> **Your goal**
Your task is to reproduce exactly the lines that run from the beginning of the data through the line where "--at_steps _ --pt" appears.

> **Provided material**

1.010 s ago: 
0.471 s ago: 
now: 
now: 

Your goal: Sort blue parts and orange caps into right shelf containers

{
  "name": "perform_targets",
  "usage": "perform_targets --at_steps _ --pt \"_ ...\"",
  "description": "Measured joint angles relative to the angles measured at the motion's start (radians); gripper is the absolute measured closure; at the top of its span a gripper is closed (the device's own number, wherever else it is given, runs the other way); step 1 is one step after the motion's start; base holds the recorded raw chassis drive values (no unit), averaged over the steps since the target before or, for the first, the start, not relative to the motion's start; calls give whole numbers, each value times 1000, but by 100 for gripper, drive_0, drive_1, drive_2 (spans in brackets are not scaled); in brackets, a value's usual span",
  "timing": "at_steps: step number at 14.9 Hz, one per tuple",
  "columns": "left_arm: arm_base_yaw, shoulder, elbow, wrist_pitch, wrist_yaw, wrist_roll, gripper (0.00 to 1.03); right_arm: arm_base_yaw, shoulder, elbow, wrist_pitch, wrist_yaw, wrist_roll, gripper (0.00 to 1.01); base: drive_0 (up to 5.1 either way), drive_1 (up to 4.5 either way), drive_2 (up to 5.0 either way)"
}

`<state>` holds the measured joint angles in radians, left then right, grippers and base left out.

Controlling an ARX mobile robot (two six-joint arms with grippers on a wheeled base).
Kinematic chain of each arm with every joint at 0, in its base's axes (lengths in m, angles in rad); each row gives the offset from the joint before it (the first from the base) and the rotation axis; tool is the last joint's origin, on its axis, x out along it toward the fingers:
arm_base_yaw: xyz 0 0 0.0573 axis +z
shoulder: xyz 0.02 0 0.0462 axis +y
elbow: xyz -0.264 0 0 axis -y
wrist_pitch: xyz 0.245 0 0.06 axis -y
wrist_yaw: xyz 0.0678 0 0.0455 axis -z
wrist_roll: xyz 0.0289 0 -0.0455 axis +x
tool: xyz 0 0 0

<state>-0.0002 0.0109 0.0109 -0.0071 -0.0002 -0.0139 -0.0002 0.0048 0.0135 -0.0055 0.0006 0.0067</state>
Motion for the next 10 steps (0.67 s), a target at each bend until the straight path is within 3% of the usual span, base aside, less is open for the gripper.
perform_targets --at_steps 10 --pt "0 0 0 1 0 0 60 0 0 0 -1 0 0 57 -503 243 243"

> **Result of the task**
1.010 s ago: 
0.471 s ago: 
now: 
now: 

Your goal: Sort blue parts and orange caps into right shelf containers

{
  "name": "perform_targets",
  "usage": "perform_targets --at_steps _ --pt \"_ ...\"",

The output is finished.